Und wie Die Pfütze des Eisbergs schon im Titel beweist, ist diese Fähigkeit keineswegs verloren gegangen. Mehr noch: Es gibt bis heute niemanden, der ihm das Wasser reichen könnte, weswegen ihm streckenweise zu viel Ehrfurcht entgegengebracht wird für meinen Geschmack. Aber deswegen kann er sich locker leisten, gleich mit "Check die Rhetorik ab" anzufangen. Und dann noch einen scheinbar plumpen "Lalala"-Refrain im R&B-Gewand zu bringen, aber auf "laber mich nicht zu" enden zu lassen, kann eben nur der Dende.

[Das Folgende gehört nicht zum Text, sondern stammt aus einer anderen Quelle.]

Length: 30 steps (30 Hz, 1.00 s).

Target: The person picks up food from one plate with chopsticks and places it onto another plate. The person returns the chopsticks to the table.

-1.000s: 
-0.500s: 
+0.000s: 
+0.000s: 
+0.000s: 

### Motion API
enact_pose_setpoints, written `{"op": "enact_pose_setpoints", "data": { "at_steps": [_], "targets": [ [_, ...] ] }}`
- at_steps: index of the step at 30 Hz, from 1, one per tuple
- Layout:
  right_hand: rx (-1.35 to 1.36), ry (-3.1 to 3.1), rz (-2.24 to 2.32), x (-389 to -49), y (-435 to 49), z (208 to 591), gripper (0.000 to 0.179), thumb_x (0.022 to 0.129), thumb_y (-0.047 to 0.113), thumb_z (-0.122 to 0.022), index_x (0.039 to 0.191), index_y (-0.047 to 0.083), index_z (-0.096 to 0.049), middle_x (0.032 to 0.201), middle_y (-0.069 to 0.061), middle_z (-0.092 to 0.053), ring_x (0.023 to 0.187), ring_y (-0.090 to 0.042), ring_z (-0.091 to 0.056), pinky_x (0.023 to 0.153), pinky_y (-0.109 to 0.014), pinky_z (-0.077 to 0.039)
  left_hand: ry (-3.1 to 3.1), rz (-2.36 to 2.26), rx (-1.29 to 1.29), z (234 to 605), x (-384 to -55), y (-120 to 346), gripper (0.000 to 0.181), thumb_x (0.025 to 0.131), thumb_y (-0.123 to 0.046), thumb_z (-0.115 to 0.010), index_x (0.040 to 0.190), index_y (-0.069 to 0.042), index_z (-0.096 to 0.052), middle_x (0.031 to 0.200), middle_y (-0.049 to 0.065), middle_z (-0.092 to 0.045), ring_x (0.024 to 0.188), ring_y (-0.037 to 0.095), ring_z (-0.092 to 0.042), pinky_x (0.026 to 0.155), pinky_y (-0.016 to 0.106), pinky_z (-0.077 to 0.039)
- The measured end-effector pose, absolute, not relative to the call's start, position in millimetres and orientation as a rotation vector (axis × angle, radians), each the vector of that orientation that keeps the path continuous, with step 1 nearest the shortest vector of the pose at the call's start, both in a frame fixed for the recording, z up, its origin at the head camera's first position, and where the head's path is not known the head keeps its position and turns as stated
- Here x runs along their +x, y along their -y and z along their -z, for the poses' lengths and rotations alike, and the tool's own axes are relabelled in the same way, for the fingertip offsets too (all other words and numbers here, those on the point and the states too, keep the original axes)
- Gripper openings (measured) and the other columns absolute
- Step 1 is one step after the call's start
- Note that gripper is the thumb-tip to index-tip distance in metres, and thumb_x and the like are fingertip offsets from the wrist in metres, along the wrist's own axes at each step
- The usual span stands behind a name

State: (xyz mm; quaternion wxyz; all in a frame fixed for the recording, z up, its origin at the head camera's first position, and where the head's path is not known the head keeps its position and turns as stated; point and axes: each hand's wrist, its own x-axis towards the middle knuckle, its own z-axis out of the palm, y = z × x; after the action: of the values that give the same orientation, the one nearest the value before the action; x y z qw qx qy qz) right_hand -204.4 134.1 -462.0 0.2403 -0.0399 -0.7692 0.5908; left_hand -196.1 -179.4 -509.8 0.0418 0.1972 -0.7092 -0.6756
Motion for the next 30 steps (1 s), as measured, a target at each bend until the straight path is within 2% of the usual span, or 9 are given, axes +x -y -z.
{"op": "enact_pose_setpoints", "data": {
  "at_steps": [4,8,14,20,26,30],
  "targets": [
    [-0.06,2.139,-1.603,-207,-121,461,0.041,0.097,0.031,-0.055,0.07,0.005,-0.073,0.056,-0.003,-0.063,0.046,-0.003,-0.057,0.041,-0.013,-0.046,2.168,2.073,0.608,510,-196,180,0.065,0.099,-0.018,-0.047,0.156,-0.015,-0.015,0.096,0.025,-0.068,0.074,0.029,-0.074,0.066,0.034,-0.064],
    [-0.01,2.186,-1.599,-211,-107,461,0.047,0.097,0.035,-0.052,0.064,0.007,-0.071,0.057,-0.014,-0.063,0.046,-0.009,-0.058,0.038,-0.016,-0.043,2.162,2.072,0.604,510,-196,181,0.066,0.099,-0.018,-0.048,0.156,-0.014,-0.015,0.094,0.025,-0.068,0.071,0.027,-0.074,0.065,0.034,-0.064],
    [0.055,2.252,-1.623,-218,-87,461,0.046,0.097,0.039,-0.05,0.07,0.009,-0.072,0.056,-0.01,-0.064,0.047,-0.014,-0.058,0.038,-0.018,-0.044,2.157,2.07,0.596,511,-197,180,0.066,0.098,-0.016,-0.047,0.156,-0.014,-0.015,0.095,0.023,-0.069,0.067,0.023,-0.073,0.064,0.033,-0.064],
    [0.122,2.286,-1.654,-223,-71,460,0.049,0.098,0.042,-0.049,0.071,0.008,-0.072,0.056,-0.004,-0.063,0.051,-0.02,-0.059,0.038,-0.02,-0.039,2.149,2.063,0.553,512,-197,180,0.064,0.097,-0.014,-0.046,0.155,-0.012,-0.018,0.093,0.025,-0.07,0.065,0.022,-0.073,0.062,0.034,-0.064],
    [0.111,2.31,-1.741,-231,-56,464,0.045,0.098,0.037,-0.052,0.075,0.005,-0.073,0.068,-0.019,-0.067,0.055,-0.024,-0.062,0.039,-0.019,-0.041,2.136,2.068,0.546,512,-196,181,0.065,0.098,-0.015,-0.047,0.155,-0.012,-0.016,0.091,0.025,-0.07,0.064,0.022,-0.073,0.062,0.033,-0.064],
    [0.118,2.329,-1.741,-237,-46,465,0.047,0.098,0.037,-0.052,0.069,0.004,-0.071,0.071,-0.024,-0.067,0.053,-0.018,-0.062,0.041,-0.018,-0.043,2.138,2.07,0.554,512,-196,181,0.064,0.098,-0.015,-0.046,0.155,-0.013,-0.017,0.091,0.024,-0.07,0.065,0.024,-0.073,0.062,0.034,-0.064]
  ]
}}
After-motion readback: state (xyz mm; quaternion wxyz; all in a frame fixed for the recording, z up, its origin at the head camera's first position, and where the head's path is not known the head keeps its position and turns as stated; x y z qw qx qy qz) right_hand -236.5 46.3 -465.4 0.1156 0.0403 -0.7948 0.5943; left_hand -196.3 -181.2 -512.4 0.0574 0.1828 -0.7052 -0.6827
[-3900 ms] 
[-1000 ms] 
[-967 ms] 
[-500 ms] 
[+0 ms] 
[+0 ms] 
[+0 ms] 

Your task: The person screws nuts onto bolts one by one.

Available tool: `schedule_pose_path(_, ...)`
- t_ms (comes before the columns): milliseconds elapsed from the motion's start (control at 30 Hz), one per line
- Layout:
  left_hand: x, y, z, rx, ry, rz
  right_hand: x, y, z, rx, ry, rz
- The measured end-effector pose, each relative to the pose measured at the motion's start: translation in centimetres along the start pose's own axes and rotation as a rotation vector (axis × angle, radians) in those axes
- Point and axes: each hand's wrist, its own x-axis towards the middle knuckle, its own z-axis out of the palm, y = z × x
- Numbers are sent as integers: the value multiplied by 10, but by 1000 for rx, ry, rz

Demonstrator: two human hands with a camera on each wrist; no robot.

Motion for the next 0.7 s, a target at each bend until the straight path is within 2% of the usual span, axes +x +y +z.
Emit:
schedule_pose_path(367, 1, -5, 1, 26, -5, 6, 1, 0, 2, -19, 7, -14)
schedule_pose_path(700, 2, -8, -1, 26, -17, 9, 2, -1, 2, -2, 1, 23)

Sounds & Beats sind dick und auf dem Stand- vielleicht etwas zu dick für meinen Geschmack, denn so tritt sein lässiger Flow manchmal etwas in den Hintergrund, von den wieder massenhaften Wortspielen und Side-Gags ganz zu schweigen. Aber keine Nörgelei hier: Dendemann zieht so locker an den Lautsprechern der Liga vorbei, dass er noch nicht mal rempeln muss und sich eine liberale Einstellung gegenüber gewissen berliner Rough-Necks leisten kann.
Kurz: Die Pfütze des Eisbergs ist vielleicht nicht der ganz große Wurf, aber eine gewichtige Wortmeldung- und zwar von einem, der wirklich was zu sagen hat. Trotzdem große Sache also- für 2006, sag ich jetzt mal.